Input data
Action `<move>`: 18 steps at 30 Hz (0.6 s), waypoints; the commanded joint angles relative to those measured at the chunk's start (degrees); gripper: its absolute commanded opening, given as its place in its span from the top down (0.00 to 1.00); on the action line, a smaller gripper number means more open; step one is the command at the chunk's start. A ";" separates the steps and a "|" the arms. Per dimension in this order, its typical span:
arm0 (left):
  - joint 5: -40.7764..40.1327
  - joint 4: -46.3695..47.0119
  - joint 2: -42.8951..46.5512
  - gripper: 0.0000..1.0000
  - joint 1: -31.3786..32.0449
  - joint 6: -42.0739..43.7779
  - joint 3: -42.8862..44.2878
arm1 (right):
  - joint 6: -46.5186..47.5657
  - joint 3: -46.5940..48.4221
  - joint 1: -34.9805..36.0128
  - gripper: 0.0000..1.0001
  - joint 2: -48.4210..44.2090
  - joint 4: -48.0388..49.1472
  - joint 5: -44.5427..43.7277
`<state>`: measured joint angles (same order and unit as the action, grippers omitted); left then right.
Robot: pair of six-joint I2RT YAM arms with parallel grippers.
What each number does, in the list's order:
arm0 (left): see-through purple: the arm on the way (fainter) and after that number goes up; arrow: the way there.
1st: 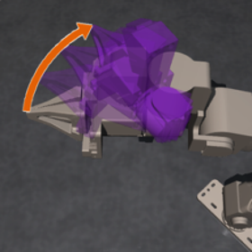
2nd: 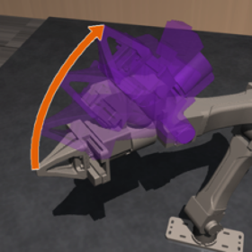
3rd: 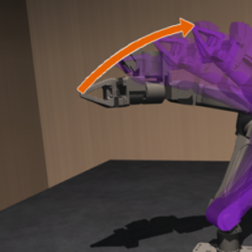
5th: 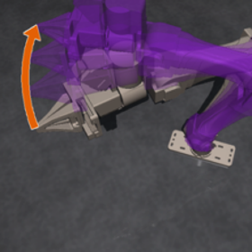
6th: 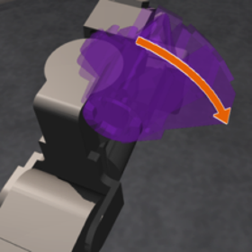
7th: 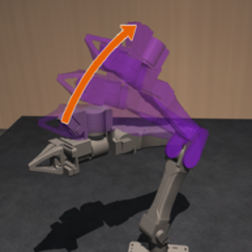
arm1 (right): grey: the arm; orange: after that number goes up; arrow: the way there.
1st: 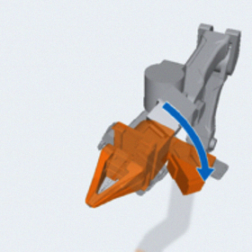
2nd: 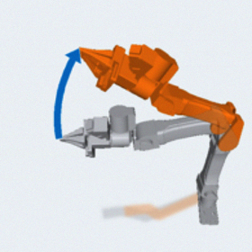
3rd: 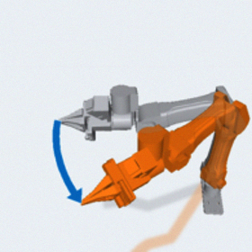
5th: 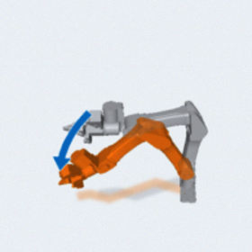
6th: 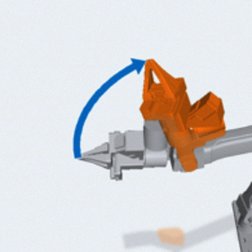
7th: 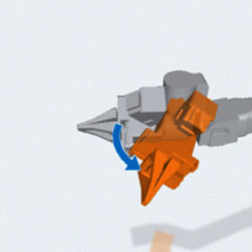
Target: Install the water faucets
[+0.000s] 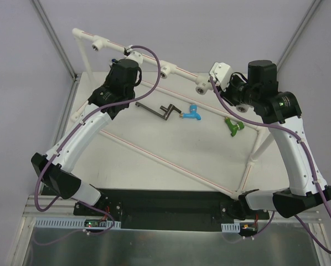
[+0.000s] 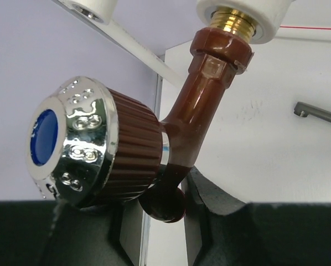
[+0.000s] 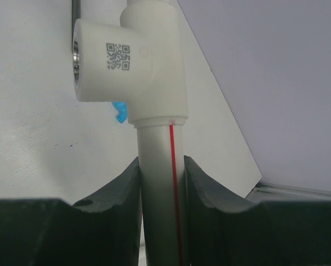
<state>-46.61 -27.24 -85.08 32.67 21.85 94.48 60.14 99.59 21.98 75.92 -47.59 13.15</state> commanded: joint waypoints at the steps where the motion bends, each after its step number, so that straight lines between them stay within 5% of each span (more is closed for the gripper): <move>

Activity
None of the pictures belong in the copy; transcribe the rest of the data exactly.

Output below
Action `<move>`: 18 steps at 30 Hz (0.6 s), waypoints; the commanded joint angles relative to those measured at the chunk's start (degrees); gripper: its absolute commanded opening, given as its place in its span from the top down (0.00 to 1.00); on the action line, a smaller gripper number means more open; step one is the command at the chunk's start. A ";" separates the steps and a "|" the arms. Per dimension in this order, its typical span:
arm0 (left):
  - joint 5: -40.7764..40.1327
  - joint 4: -46.3695..47.0119
  - joint 2: -42.8951..46.5512
  - gripper: 0.0000..1.0000
  - joint 1: -31.3786..32.0449
  - joint 6: -42.0739..43.7779
  - joint 3: -42.8862..44.2878
arm1 (right):
  - joint 6: -46.5186..47.5657
  - joint 3: -46.5940..48.4221
  - joint 1: -34.9805..36.0128
  - gripper: 0.0000..1.0001
  - joint 2: -48.4210..44.2090
  - joint 4: -48.0388..49.1472
  - joint 5: -44.5427..43.7277
`<state>`: measured joint angles (same order and unit as the action, grippers omitted); left then right.
Robot: pair of six-joint I2RT YAM arms with parallel grippers.
What each number does, in the list's order:
arm0 (left): see-through purple: the arm on the way (fainter) and after that number goes up; arrow: the way there.
1st: 
2nd: 
3rd: 
5th: 
6th: 
7th: 
arm1 (right): grey: the arm; orange: after that number goes up; arrow: the way there.
1st: 
2nd: 
3rd: 
5th: 
6th: 
7th: 
Target: Install the water faucets
[+0.000s] 
[+0.000s] 
[+0.000s] 
<state>-46.61 -27.24 -85.08 32.67 21.85 94.48 60.14 99.59 21.98 75.92 -47.59 13.15</state> commanded: joint waypoints at the steps where the motion bends, each after its step number, so that straight lines between them stay within 5% of each span (more is closed for the gripper): <move>

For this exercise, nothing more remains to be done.